Managing the long-term symptoms of COVID patients

They’re called “Long-COVID” or “long-haulers”—people who have ostensibly recovered from COVID-19 yet continue to experience health problems for months afterward.

Peter Brookmeyer, M.D.

“We are still trying to understand what it is,” says infectious disease specialist and HealthTrust Physician Advisor Peter Brookmeyer, M.D., of Colorado Springs, Colorado. “We know that people with viral illnesses often have symptoms that go on for months,” such as those who experience long-term fatigue after having mononucleosis. “What we don’t know is if this is the same phenomenon we’re seeing with COVID or if it is it something unique to COVID.”

The long-hauler phenomenon

What is clear is that something is definitely going on.

A survey of 3,762 people with suspected and confirmed COVID-19 from 56 countries (just 8.4% of whom were hospitalized) found that after six months, 77.7% still reported fatigue; 72.2% had worsening of symptoms after exertion; and 55.4% experienced cognitive dysfunction.

Other symptoms included shortness of breath and trouble sleeping. Most participants had not returned to work and most still reported disability at seven months.

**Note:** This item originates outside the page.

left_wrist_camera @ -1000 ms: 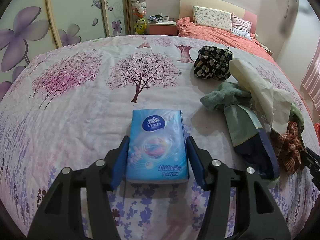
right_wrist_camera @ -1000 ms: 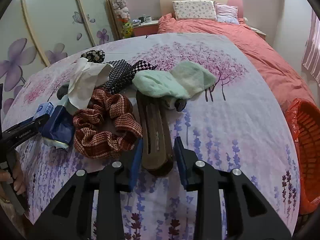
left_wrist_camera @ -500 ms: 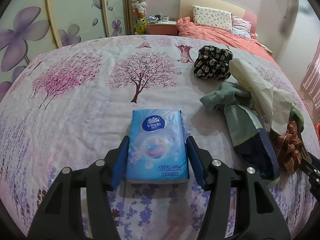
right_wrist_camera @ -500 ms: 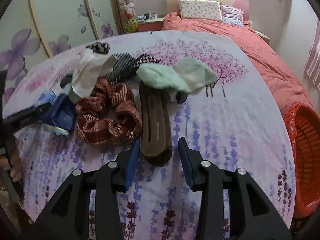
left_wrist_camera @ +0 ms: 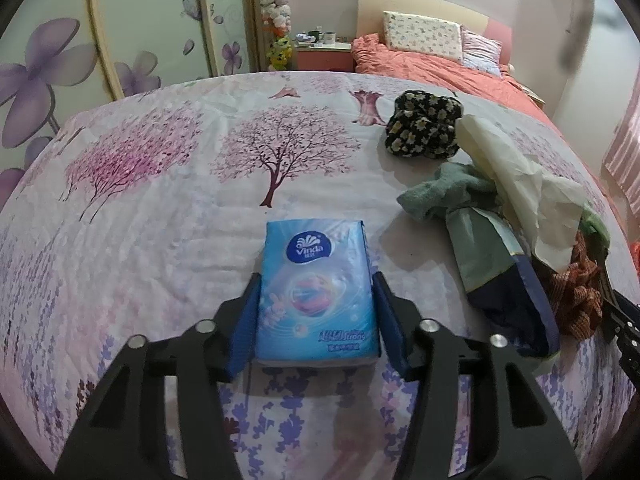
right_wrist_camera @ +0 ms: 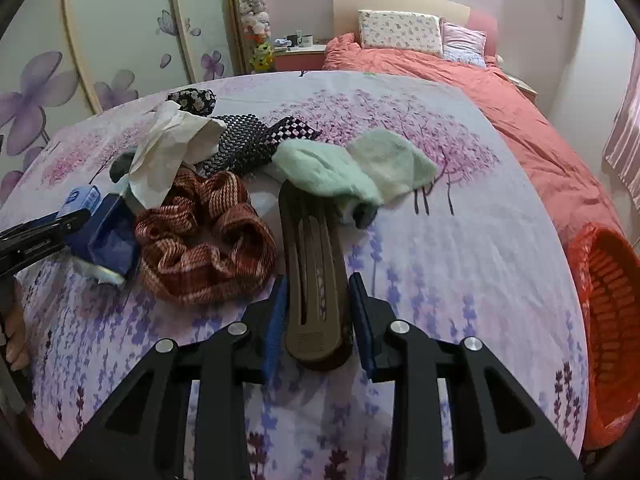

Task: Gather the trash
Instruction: 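Grasp the brown comb with the right tool while the left tool holds the tissue pack, then carry tissue pack and comb to the orange basket and release both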

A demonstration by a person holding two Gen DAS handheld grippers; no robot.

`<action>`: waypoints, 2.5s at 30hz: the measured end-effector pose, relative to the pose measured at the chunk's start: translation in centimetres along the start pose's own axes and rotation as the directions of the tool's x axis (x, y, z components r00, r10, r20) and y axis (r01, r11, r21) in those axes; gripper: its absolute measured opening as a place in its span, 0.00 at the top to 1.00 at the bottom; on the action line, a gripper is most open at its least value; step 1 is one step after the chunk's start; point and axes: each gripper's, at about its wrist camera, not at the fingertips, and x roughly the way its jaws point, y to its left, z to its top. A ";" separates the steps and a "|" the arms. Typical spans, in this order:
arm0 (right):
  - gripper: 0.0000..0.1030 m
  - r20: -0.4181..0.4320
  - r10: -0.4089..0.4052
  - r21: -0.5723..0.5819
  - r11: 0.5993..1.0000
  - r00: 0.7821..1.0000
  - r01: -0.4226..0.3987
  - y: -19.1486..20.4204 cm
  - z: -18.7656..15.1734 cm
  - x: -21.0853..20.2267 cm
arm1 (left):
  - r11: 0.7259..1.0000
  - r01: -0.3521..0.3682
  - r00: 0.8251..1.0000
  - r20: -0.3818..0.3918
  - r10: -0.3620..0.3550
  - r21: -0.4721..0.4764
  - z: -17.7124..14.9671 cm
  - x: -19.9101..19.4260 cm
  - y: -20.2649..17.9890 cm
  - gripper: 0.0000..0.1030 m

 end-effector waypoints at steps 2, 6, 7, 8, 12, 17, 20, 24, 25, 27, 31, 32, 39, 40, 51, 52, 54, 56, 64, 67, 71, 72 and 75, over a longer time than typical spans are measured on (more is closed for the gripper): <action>0.71 0.012 0.010 0.007 1.000 1.000 -0.011 -0.3 -0.4 -0.7 | 1.000 0.012 1.000 0.001 -0.012 0.008 -0.1 -0.1 0.0 0.51; 0.71 0.038 0.025 0.026 0.999 0.999 -0.026 -0.8 -1.1 -2.1 | 0.999 0.052 0.999 0.003 -0.052 0.011 -0.6 -0.7 0.4 0.52; 0.71 0.040 0.027 0.029 0.999 0.999 -0.028 -0.9 -1.2 -2.3 | 0.998 0.061 0.998 0.002 -0.061 0.010 -0.7 -0.8 0.5 0.52; 0.71 0.040 0.029 0.033 0.999 0.999 -0.030 -1.0 -1.4 -2.4 | 0.997 0.073 0.997 -0.002 -0.073 0.008 -0.8 -1.0 0.5 0.52; 0.71 0.057 0.035 0.062 0.997 0.998 -0.039 -1.6 -1.6 -3.2 | 0.995 0.103 0.995 -0.005 -0.103 0.004 -1.0 -1.8 0.5 0.52; 0.71 0.100 0.029 0.102 0.994 0.995 -0.039 -2.8 -1.5 -5.0 | 0.990 0.139 0.989 0.037 -0.141 0.034 -0.9 -4.2 -0.9 0.52; 0.71 0.124 0.023 0.127 0.991 0.992 -0.038 -3.5 -1.5 -6.0 | 0.985 0.161 0.985 0.058 -0.164 0.056 -0.9 -5.4 -1.9 0.52; 0.71 0.156 0.008 0.157 0.987 0.988 -0.033 -4.5 -1.5 -7.2 | 0.977 0.194 0.976 0.085 -0.201 0.087 -0.7 -7.2 -3.8 0.52; 0.71 0.167 0.004 0.164 0.986 0.986 -0.032 -4.8 -1.4 -7.6 | 0.975 0.202 0.973 0.091 -0.210 0.094 -0.6 -7.6 -4.2 0.52; 0.71 0.188 -0.002 0.182 0.983 0.982 -0.033 -5.4 -1.5 -8.3 | 0.968 0.221 0.966 0.110 -0.234 0.115 -0.4 -8.7 -5.5 0.52; 0.71 0.229 -0.026 0.218 0.976 0.973 -0.025 -7.0 -1.5 -9.9 | 0.954 0.260 0.950 0.138 -0.280 0.150 -0.1 -10.7 -8.0 0.52; 0.71 0.239 -0.033 0.227 0.974 0.971 -0.022 -7.3 -1.5 -10.4 | 0.949 0.271 0.945 0.144 -0.294 0.160 0.0 -11.2 -8.8 0.52; 0.71 0.291 -0.102 0.297 0.955 0.951 0.011 -10.5 -1.9 -13.0 | 0.898 0.363 0.898 0.161 -0.409 0.250 0.3 -13.5 -15.0 0.52; 0.71 0.297 -0.114 0.308 0.951 0.948 0.018 -11.1 -2.0 -13.4 | 0.889 0.376 0.892 0.158 -0.424 0.262 0.3 -13.8 -15.9 0.52; 0.71 0.315 -0.240 0.465 0.882 0.918 0.071 -19.1 -4.4 -15.5 | 0.740 0.534 0.792 0.065 -0.608 0.409 -0.6 -14.8 -28.7 0.52; 0.71 0.314 -0.254 0.482 0.873 0.915 0.077 -20.0 -4.7 -15.7 | 0.727 0.545 0.783 0.056 -0.619 0.417 -0.8 -14.8 -29.7 0.52; 0.71 0.313 -0.273 0.504 0.859 0.910 0.085 -21.2 -5.0 -15.8 | 0.697 0.569 0.764 0.033 -0.644 0.436 -1.2 -14.7 -32.2 0.52; 0.71 0.310 -0.294 0.529 0.844 0.904 0.093 -22.6 -5.5 -15.9 | 0.671 0.590 0.748 0.008 -0.664 0.450 -1.6 -14.5 -34.6 0.52; 0.71 0.288 -0.329 0.605 0.790 0.899 0.095 -26.8 -6.2 -14.7 | 0.595 0.631 0.718 -0.083 -0.692 0.498 -3.3 -12.6 -43.0 0.52; 0.71 0.282 -0.327 0.624 0.777 0.902 0.087 -28.1 -6.2 -14.1 | 0.588 0.628 0.722 -0.099 -0.685 0.511 -3.7 -11.7 -44.6 0.51; 0.70 0.265 -0.296 0.659 0.750 0.918 0.052 -30.0 -6.9 -13.1 | 0.599 0.614 0.742 -0.115 -0.661 0.514 -3.7 -10.2 -46.0 0.48; 0.69 0.263 -0.292 0.668 0.743 0.920 0.045 -30.3 -7.1 -12.8 | 0.607 0.606 0.750 -0.115 -0.651 0.515 -3.7 -9.8 -46.2 0.45; 0.54 0.254 -0.297 0.686 0.726 0.921 0.045 -30.6 -7.9 -12.5 | 0.630 0.575 0.775 -0.099 -0.625 0.523 -3.8 -9.1 -45.9 0.40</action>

The three most debilitating symptoms were fatigue, breathing issues and cognitive dysfunction.

The phenomenon is so new that expert opinions vary as to its scope. The authors of the aforementioned survey define “long-COVID” as “a collection of symptoms that develop during or following a confirmed or suspected case of COVID-19, and which continue for more than 28 days.” British health officials, however, define it as symptoms lasting more than 12 weeks, while the Infectious Disease Society of America still has not provided a definition or even an agreed-upon name.

Diagnosis & treatment

Although he’s only seen a few of these patients so far, Dr. Brookmeyer warns, “There are going to be a lot of them.” But he cautions clinicians, “Don’t go in with an anchored bias that it’s post-COVID, or you’re going to miss something.” For instance, he’s had patients who assumed their symptoms were still COVID-related and didn’t seek help. Yet, they actually had unrelated and serious bacterial infections requiring hospitalization. “You need to do a careful history and physical to make sure the symptoms aren’t explained by an alternative diagnosis,” he says.

Dr. Brookmeyer explains that studies find people who were hospitalized with COVID have a higher chance of experiencing long-term symptoms.

According to the Journal of the American Medical Association, an Italian study of 143 COVID-positive patients found 83% of hospitalized patients had at least one symptom three months after discharge.

Once it’s clear the symptoms are related to the initial infection, Dr. Brookmeyer says, there’s not much a clinician can do beyond providing symptom management. For example, he recommends managing fatigue with good sleep hygiene and exercise. Symptoms like cough should be addressed with a thorough pulmonary work-up. An otolaryngologist should evaluate chronic anosmia, and mental health providers should address the anxiety, depression and post-traumatic stress syndrome that may exist, particularly among people who were hospitalized.